## Work to complete
Determine the number of lines in the data that include the word "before", and write only that number.

## Material shown

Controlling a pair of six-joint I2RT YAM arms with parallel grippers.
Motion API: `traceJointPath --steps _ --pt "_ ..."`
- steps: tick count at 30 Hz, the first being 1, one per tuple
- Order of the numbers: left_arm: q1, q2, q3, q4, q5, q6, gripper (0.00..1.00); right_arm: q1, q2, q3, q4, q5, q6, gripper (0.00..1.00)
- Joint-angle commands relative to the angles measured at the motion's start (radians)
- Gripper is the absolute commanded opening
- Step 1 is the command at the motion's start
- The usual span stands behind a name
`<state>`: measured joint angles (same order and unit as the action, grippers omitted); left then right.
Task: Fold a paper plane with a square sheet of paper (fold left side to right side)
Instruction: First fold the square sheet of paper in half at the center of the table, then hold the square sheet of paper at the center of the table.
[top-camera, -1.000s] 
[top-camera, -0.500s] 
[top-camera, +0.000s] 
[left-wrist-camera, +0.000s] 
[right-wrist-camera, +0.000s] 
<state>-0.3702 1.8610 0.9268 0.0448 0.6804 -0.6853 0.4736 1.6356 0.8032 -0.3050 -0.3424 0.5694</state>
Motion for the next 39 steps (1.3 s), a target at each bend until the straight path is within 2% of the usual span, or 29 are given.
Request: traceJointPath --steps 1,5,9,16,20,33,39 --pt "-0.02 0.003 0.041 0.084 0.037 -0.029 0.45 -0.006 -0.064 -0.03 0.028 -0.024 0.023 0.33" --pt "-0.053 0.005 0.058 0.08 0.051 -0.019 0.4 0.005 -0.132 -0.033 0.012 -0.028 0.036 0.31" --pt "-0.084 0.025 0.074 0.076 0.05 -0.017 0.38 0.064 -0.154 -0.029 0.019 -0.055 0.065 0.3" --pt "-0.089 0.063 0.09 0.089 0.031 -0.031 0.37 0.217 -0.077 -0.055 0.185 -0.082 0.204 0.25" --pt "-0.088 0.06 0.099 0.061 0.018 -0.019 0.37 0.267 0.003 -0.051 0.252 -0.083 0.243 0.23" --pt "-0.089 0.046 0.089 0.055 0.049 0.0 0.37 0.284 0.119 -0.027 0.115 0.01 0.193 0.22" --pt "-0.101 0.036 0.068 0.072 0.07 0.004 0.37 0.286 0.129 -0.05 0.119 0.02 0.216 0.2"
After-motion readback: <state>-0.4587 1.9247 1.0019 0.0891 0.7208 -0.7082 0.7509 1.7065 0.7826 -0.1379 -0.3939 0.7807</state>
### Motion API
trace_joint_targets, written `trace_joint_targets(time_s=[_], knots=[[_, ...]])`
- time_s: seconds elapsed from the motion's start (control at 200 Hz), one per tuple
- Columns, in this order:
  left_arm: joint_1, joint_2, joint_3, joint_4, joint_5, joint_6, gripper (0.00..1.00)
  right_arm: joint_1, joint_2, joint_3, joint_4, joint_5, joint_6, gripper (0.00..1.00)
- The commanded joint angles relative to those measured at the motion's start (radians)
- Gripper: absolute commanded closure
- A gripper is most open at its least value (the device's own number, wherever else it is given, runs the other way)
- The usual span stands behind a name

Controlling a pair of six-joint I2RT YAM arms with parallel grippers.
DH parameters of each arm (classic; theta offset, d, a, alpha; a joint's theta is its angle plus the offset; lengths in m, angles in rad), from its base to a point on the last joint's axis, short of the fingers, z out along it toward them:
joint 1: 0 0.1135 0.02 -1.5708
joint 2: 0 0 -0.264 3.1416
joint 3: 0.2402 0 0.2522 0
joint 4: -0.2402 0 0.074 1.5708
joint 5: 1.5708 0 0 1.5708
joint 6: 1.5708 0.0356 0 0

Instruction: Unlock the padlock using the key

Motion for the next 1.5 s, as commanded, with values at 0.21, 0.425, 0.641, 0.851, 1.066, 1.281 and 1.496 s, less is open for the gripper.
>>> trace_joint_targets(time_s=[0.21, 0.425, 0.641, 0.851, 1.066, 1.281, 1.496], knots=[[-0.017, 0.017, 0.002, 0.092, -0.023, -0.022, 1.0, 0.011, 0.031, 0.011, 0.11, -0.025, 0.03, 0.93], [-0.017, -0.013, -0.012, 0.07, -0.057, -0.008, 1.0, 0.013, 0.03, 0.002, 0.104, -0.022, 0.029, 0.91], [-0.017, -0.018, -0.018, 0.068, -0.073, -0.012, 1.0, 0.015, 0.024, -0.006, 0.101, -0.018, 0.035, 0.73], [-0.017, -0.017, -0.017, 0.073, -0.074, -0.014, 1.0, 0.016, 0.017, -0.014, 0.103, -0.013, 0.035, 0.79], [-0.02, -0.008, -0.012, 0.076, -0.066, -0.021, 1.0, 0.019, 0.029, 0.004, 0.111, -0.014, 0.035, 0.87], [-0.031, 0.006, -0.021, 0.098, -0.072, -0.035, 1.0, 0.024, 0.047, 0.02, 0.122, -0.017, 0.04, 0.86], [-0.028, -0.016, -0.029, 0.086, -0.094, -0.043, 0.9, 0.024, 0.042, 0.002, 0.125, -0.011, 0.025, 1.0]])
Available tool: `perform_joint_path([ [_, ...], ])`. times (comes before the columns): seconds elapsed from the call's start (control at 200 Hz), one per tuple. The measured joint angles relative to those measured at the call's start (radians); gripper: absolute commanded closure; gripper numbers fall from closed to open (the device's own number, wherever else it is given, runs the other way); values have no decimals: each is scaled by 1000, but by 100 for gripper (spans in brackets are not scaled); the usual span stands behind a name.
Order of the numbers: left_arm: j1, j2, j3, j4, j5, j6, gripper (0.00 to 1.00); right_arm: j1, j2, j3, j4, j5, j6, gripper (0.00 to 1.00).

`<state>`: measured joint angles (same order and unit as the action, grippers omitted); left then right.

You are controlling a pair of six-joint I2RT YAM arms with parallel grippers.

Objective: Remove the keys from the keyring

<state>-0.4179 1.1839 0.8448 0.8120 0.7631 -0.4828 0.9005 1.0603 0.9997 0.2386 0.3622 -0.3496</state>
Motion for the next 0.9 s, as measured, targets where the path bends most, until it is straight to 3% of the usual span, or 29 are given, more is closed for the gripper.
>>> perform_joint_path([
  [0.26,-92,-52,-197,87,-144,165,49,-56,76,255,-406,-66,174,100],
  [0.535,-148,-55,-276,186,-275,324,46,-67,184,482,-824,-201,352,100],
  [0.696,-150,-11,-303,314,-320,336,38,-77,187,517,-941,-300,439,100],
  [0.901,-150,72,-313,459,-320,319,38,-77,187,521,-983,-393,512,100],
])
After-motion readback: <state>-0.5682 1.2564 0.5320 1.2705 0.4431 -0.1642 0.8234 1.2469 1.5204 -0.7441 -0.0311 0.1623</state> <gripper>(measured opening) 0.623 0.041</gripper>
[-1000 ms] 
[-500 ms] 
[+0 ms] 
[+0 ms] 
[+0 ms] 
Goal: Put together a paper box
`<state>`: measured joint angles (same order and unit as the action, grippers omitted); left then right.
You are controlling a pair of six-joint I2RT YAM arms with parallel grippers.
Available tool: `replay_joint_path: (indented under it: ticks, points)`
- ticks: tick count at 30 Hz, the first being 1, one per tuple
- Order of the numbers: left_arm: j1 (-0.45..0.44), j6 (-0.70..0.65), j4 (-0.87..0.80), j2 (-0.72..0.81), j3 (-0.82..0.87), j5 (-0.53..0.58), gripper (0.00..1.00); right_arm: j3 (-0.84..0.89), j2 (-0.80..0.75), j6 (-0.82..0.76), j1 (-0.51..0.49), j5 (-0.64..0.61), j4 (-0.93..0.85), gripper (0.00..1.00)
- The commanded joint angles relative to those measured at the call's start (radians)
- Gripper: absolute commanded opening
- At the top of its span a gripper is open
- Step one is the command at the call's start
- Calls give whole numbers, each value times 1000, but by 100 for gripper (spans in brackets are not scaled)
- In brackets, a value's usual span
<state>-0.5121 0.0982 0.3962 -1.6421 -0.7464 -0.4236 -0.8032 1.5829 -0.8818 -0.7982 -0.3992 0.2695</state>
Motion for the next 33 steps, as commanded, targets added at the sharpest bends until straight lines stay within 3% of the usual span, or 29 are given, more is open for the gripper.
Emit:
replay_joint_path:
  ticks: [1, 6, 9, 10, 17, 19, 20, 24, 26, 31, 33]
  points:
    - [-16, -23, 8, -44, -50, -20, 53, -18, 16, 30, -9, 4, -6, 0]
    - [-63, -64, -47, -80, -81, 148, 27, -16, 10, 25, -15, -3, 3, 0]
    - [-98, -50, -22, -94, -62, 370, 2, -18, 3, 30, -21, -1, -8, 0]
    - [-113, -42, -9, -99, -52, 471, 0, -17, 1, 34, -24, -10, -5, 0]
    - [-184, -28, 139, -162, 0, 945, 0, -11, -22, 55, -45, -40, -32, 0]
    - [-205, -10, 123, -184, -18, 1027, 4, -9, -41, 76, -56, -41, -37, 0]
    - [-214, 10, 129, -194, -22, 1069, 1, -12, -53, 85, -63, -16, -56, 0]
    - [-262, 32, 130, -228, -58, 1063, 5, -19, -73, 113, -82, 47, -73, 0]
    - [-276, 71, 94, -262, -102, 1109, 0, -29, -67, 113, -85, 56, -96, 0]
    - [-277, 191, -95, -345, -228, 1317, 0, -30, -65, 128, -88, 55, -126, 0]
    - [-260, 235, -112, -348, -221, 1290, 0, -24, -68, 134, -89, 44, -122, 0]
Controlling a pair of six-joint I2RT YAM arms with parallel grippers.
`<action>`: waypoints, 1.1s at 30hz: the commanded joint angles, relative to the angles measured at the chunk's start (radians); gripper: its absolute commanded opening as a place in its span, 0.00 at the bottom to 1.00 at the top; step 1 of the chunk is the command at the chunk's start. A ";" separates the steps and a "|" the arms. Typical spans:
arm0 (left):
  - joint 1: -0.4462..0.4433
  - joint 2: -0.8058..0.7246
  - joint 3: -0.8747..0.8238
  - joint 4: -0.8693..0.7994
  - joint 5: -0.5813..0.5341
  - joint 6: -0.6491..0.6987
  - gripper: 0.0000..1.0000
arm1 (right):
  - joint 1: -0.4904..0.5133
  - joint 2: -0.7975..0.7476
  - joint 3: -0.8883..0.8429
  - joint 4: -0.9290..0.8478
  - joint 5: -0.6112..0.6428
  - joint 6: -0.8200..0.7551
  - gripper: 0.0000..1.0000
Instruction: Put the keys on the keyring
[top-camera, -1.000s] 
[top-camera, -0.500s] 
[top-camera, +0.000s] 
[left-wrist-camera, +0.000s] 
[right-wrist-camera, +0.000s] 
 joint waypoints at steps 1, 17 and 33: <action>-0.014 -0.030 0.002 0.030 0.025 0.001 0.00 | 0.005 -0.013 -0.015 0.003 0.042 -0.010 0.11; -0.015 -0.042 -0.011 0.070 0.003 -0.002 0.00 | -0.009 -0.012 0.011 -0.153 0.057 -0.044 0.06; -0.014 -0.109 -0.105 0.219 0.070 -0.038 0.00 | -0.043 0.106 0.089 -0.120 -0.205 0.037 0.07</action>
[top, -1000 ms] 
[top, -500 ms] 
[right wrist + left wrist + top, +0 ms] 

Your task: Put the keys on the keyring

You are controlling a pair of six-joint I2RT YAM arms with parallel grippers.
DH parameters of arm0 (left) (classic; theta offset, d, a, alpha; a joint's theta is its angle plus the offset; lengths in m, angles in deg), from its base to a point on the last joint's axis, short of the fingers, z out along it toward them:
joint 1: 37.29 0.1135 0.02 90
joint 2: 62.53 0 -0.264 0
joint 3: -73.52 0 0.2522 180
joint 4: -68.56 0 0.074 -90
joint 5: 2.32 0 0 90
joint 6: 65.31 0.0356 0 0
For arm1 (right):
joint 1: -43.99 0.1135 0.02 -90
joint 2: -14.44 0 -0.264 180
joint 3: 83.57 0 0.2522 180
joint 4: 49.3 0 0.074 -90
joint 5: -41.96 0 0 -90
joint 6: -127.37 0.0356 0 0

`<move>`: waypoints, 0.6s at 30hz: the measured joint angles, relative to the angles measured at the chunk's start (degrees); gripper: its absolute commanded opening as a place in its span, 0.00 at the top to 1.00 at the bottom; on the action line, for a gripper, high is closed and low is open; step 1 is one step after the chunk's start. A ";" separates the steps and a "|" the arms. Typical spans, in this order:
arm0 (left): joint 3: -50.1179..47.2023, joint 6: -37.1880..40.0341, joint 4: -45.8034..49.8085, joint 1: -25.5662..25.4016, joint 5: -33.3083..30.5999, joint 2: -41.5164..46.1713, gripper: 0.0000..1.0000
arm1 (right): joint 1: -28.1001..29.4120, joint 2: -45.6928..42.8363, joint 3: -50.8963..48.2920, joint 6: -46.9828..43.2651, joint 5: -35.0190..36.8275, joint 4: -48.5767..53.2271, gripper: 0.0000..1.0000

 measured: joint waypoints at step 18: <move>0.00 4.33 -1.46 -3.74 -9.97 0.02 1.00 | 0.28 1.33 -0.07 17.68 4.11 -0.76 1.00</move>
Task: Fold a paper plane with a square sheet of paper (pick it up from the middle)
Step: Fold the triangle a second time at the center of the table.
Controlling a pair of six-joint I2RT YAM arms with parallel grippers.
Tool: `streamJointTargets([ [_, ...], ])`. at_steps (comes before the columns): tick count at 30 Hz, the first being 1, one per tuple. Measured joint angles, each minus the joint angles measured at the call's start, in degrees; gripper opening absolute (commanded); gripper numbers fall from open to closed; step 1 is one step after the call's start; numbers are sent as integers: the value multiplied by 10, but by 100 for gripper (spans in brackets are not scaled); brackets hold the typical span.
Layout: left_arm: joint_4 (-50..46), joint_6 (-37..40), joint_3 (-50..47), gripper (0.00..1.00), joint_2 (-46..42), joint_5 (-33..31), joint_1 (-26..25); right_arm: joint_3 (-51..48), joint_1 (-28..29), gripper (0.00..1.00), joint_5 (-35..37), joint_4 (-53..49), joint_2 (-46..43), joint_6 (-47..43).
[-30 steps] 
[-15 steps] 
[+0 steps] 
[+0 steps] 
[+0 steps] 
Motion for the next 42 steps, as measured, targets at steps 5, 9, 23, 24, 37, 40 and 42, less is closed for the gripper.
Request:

## Exercise result
2